◆ **Work required**
Restate all the data word for word and omit the pictures.

::::::

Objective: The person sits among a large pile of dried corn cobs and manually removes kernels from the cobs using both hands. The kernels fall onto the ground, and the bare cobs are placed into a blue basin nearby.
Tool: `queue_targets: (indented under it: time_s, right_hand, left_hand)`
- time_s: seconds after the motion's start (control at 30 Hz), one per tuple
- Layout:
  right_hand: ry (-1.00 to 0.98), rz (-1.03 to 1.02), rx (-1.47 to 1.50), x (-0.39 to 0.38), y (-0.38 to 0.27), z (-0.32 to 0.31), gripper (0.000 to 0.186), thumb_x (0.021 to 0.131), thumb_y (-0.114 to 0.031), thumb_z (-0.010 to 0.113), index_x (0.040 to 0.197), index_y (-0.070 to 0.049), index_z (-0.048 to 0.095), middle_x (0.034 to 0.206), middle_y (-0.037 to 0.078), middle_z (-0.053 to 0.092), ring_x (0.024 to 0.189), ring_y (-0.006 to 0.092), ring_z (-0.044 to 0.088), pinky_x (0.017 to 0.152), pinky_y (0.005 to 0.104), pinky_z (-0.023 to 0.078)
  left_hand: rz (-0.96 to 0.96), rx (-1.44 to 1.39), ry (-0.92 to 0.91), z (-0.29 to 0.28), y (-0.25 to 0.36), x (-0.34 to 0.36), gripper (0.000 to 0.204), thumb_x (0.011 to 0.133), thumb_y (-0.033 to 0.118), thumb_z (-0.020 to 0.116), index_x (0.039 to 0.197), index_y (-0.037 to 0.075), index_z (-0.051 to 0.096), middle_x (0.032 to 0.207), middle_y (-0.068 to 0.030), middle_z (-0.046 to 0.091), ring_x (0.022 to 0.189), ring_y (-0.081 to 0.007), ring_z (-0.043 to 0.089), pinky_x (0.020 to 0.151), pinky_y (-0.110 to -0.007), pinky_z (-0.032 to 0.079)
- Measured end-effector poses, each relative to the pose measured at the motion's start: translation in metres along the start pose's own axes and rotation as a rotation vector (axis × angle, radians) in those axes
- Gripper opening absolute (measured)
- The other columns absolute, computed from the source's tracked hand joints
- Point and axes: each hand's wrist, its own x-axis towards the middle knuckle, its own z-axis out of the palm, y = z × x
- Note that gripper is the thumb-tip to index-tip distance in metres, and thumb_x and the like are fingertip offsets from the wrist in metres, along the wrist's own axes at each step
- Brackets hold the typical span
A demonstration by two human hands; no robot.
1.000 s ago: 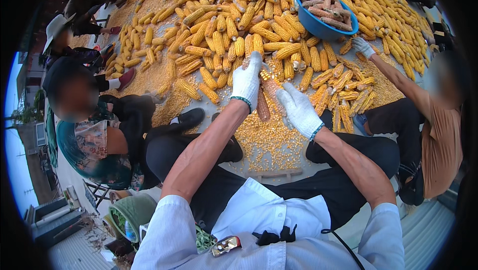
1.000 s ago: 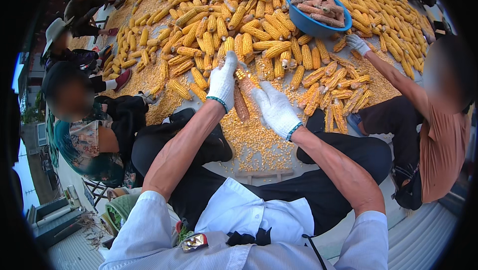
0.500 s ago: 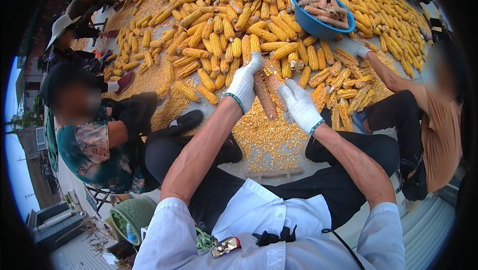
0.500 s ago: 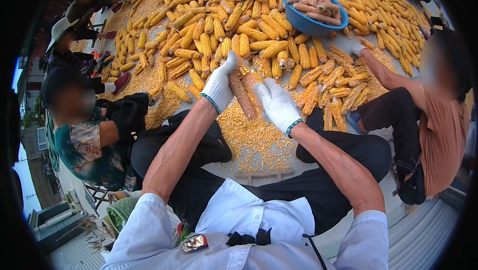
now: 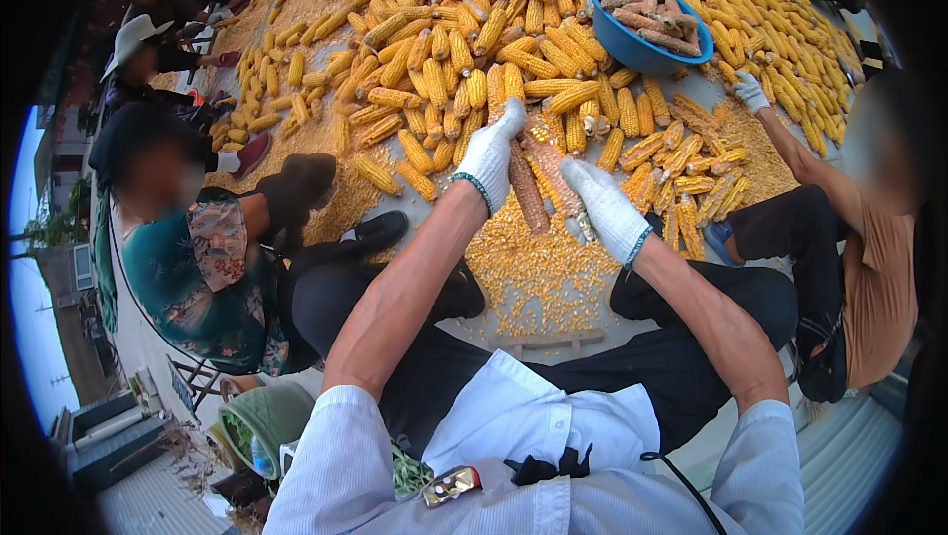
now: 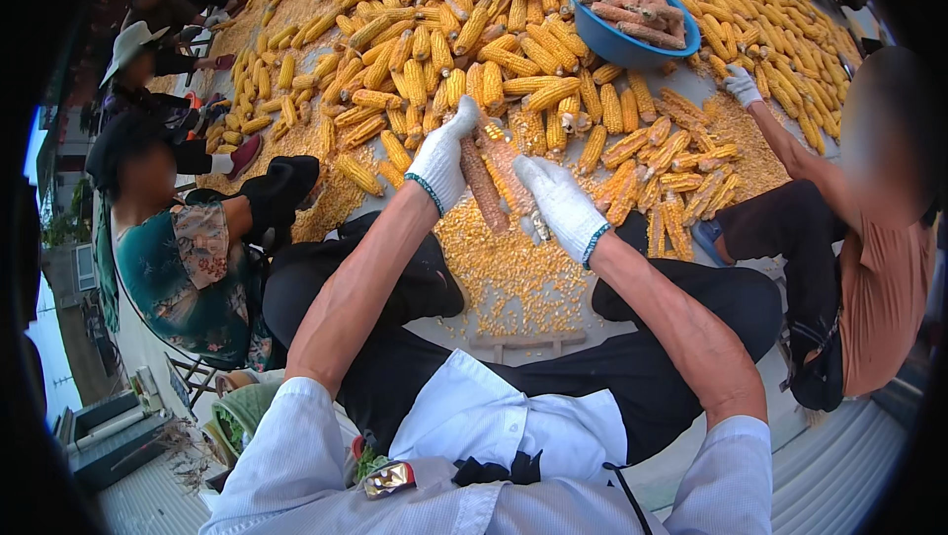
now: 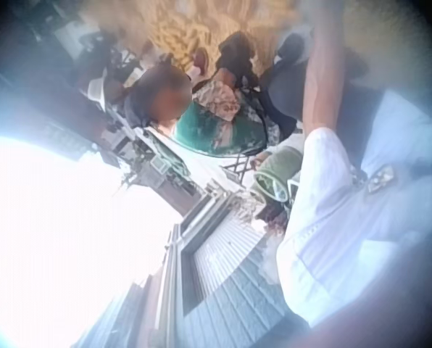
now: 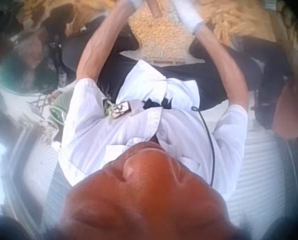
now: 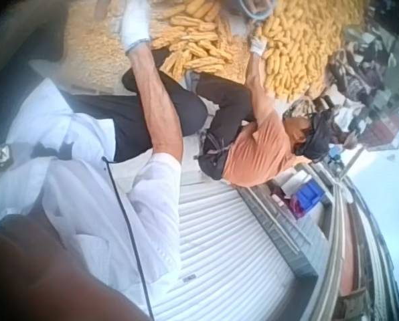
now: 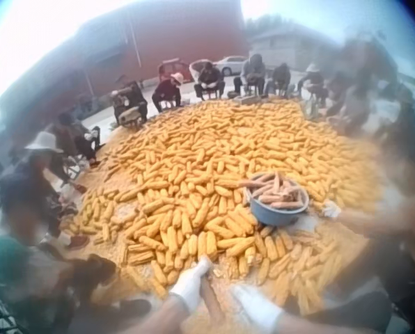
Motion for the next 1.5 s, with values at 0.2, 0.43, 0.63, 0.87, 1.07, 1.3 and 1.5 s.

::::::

◆ **Response below**
Objective: The person sits among a large pile of dried corn cobs and manually removes kernels from the cobs using both hands. The kernels fall onto the ground, and the bare cobs are placed into a blue basin nearby.
Tool: `queue_targets: (indented under it: time_s, right_hand, left_hand)`
- time_s: seconds after the motion's start (control at 30 Hz), one per tuple
- Layout:
  right_hand: ry (-1.00 to 0.98), rz (-1.03 to 1.02), rx (-1.47 to 1.50), x (-0.39 to 0.38), y (-0.38 to 0.27), z (-0.32 to 0.31), gripper (0.000 to 0.186), thumb_x (0.021 to 0.131), thumb_y (-0.114 to 0.031), thumb_z (-0.010 to 0.113), index_x (0.040 to 0.197), index_y (-0.070 to 0.049), index_z (-0.048 to 0.095), middle_x (0.034 to 0.206), middle_y (-0.037 to 0.078), middle_z (-0.053 to 0.092), ring_x (0.024 to 0.189), ring_y (-0.006 to 0.092), ring_z (-0.044 to 0.088), pinky_x (0.017 to 0.152), pinky_y (0.005 to 0.104), pinky_z (-0.023 to 0.078)
  left_hand: rz (-0.96 to 0.96), rx (-1.44 to 1.39), ry (-0.92 to 0.91), z (-0.29 to 0.28), y (-0.25 to 0.36), x (-0.34 to 0.36), gripper (0.000 to 0.204), thumb_x (0.011 to 0.133), thumb_y (-0.033 to 0.118), thumb_z (-0.020 to 0.116), index_x (0.039 to 0.197), index_y (-0.037 to 0.075), index_z (-0.051 to 0.096), middle_x (0.032 to 0.207), middle_y (-0.068 to 0.030), middle_z (-0.046 to 0.091), ring_x (0.022 to 0.189), ring_y (-0.081 to 0.007), ring_z (-0.043 to 0.089), pinky_x (0.020 to 0.151), pinky_y (-0.110 to -0.007), pinky_z (-0.032 to 0.079)
- Measured end-effector poses, each relative to the pose measured at the motion's start: translation in metres along the start pose's own axes and rotation as a rotation vector (axis × angle, radians) in those axes
- Gripper opening absolute (measured)
- The other columns absolute, computed from the source's tracked hand joints
- Point and axes: each hand's wrist, its own x-axis towards the middle knuckle, its own z-axis out of the palm, y = z × x
- Note that gripper is the thumb-tip to index-tip distance in metres, and thumb_x and the like are fingertip offsets from the wrist in metres, along the wrist's own axes at each step
- Brackets hold the typical span
A demonstration by two human hands; no robot.
1.000 s ago: 
1.000 s ago: 
0.500 s ago: 
0.500 s ago: 
now: 
now: 
now: 
now: 
now: 
now: 
Motion for the next 1.5 s, with values at 0.2, 0.43, 0.63, 0.87, 1.07, 1.3 and 1.5 s.

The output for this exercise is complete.